عنوان مقاله: EFFECT OF Ε-POLY-LYSINE TO EXTEND THE SHELF LIFE OF READY-TO-EAT TURKEY BREAST
شناسه ملی مقاله: MEDISM19_480
منتشر شده در نوزدهمین کنگره بین المللی میکروب شناسی ایران در سال 1397
مشخصات نویسندگان مقاله:

Maryam Abbasvali - Department of Food Hygiene and Quality Control, Faculty of Veterinary Medicine, Shahrekord University, Shahrekord ۸۸۱۸۶/۳۴۱۴۱, Iran
Neda Vahabi Anaraki - Department of Food Hygiene and Quality Control, Faculty of Veterinary Medicine, Shahrekord University, Shahrekord ۸۸۱۸۶/۳۴۱۴۱, Iran
Mojtaba Bonyadian - Department of Food Hygiene and Quality Control, Faculty of Veterinary Medicine, Shahrekord University, Shahrekord ۸۸۱۸۶/۳۴۱۴۱, Iran

خلاصه مقاله:
Background and Aim:As regards food recognized as an important carrier of the pathogens in the world and also there are major concerns about the increasing use of chemical preservatives in the food industry, discovering of non-synthetic antimicrobial compounds is one of the interesting topics in the food industries. This study was conducted to investigate the effect of ε-poly-lysine to extend the shelf life of ready-to-eat turkey breast.Methods:. For this purpose, turkey breast was injected with curing solution and tumbled in two stages. After full cooking, samples were prepared. Treatment samples were immersed in a 1% or 10000 ppm of ε-poly-lysine solution and control samples were immersed in sterile distilled water for one minute. Then all samples were vacuum packed and stored at 8±1◦C (similar to supermarket refrigerator temperature) for 42 days. Microbial properties were determined, with 7 days interval.Results:Results related to the effectiveness of ε-poly-lysine showed that in control group during 42 days, number (log CFU/g) of mold and yeast, coliform, mesophilic, psychrophilic, anaerobic and lactic acid bacteria increased 3.3, 3.12, 6.79, 5.28, 5.04 and 7.02, respectively.
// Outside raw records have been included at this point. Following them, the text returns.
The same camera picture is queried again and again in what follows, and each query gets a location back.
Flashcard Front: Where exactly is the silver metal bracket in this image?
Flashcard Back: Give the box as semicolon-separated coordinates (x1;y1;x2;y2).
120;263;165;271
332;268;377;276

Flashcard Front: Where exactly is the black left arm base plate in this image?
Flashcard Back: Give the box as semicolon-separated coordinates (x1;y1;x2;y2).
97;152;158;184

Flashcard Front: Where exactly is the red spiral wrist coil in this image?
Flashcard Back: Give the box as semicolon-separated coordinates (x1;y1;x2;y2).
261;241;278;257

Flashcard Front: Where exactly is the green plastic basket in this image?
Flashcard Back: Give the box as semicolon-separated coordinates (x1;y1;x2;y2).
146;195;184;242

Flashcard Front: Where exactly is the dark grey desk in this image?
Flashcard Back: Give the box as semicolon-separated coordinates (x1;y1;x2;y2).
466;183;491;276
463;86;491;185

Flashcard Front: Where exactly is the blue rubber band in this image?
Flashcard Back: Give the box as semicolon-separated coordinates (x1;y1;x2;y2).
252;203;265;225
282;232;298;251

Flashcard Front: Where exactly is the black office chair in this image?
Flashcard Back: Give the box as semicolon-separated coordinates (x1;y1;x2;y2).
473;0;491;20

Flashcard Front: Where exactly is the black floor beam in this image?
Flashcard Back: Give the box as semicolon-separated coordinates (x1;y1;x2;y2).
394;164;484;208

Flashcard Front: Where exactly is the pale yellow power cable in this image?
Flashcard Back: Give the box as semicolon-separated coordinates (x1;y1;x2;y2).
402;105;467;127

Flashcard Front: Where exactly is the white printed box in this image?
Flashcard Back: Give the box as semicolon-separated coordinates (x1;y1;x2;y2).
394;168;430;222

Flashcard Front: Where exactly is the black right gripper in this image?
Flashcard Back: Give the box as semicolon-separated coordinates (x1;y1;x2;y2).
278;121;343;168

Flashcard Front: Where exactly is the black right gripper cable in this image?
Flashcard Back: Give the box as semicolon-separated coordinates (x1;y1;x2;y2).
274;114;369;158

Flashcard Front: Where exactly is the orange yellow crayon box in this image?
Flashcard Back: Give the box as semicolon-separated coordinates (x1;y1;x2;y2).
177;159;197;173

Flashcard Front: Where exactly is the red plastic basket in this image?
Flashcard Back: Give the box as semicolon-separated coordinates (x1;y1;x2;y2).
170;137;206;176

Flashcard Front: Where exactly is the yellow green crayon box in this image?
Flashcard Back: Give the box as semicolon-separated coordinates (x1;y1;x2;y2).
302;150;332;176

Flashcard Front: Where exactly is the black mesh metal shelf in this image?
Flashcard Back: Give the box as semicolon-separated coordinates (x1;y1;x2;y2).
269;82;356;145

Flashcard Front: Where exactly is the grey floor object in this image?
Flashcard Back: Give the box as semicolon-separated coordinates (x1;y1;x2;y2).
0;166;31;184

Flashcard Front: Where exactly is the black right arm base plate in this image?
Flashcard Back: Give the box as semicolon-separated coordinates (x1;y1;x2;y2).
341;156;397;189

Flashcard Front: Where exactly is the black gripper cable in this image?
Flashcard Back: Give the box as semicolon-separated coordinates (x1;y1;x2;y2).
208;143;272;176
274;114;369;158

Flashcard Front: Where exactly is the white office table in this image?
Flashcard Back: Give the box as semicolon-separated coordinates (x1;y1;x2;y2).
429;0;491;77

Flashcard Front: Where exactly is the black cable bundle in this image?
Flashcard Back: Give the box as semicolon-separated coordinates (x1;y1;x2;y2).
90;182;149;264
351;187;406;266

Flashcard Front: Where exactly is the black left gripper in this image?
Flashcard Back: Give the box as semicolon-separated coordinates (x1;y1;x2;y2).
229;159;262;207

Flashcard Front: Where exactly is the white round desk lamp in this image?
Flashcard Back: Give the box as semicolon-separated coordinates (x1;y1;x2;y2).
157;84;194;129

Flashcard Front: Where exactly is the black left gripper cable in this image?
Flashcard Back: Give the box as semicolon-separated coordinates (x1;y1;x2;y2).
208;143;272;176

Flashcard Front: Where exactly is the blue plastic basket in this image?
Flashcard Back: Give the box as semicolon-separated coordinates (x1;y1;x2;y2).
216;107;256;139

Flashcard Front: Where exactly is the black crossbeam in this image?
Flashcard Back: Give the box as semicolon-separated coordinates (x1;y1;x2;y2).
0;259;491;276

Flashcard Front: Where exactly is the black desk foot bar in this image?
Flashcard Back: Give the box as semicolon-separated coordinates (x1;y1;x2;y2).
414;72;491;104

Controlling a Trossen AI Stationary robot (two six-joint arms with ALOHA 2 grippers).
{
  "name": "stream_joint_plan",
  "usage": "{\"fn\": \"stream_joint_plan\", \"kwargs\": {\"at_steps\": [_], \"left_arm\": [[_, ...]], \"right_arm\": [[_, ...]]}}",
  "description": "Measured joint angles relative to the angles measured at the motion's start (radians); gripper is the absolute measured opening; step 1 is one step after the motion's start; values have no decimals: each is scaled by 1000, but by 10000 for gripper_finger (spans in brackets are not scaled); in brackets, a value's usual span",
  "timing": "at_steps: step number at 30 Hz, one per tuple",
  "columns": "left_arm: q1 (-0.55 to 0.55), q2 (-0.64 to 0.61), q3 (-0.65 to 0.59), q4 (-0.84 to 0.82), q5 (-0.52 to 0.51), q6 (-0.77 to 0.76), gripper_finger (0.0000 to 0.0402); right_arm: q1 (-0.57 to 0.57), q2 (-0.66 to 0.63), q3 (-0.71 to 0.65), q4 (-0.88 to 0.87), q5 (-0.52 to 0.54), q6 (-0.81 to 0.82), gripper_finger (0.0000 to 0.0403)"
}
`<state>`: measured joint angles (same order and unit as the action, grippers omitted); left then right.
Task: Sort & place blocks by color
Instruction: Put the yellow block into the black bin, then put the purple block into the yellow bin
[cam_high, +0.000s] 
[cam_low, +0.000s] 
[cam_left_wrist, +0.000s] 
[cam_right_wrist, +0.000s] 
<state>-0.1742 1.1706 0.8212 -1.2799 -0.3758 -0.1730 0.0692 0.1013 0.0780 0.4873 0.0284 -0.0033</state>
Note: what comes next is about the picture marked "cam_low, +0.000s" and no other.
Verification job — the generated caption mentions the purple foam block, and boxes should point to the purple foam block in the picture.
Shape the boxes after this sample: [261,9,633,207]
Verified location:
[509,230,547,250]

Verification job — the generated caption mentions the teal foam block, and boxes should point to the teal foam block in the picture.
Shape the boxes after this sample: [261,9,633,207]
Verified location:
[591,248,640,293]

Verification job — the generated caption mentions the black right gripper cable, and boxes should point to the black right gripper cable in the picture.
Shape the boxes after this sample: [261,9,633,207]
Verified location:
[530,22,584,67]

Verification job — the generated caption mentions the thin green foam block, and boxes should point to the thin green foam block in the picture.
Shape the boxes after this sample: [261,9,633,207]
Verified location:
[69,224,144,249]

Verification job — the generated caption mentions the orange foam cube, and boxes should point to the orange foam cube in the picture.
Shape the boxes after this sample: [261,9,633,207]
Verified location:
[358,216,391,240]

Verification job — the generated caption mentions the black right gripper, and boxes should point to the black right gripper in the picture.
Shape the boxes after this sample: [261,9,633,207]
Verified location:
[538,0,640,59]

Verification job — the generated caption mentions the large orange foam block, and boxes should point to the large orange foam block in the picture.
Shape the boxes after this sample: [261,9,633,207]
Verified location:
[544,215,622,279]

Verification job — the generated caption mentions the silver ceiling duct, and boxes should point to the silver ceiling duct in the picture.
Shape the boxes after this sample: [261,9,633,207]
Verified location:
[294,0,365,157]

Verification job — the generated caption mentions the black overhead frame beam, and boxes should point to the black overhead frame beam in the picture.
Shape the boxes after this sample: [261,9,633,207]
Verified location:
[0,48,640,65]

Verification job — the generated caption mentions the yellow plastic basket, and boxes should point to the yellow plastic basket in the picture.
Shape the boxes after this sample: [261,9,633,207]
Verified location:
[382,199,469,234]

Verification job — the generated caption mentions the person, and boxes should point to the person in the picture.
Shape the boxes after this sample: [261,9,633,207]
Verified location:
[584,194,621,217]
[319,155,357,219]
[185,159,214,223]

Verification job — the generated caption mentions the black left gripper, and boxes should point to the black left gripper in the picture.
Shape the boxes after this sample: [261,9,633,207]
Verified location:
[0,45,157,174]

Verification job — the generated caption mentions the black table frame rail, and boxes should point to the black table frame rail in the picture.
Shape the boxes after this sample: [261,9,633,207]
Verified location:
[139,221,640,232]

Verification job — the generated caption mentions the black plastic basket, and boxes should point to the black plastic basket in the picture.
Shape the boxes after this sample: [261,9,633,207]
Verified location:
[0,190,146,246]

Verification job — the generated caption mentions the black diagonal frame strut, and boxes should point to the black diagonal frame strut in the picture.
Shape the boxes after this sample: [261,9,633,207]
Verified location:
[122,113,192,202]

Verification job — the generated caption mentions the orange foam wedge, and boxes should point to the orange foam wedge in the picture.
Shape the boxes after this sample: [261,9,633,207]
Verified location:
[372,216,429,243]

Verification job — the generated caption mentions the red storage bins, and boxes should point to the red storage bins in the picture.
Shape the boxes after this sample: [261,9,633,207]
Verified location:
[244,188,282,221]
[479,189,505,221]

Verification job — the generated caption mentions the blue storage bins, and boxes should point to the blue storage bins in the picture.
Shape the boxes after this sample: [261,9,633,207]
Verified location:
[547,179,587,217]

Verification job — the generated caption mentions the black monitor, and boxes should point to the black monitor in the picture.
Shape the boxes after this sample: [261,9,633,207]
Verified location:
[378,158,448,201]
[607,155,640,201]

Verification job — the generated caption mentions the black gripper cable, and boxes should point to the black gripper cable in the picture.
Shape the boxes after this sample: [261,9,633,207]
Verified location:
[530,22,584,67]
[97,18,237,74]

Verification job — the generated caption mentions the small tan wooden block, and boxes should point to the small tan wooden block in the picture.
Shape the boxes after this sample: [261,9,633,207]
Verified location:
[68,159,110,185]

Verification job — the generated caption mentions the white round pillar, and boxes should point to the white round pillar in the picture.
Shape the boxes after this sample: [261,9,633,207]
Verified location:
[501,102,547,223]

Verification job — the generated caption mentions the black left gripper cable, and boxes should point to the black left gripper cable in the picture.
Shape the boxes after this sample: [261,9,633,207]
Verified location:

Whereas in samples treated with ε-poly-lysine solution number (log CFU/g) of mold and yeast, coliform, mesophilic, psychrophilic, anaerobic and lactic acid bacteria increased 2.36, 1.26, 5.53, 3.80, 3.31 and 4.14, respectively. Staphylococcus aureus was not found in any of treated and control samples.Conclusion:The results of this study showed that poly-lysine properly improved the microbiological quality of vacuum cured turkey breast during cold storage and extended its shelf life compared with untreated sample.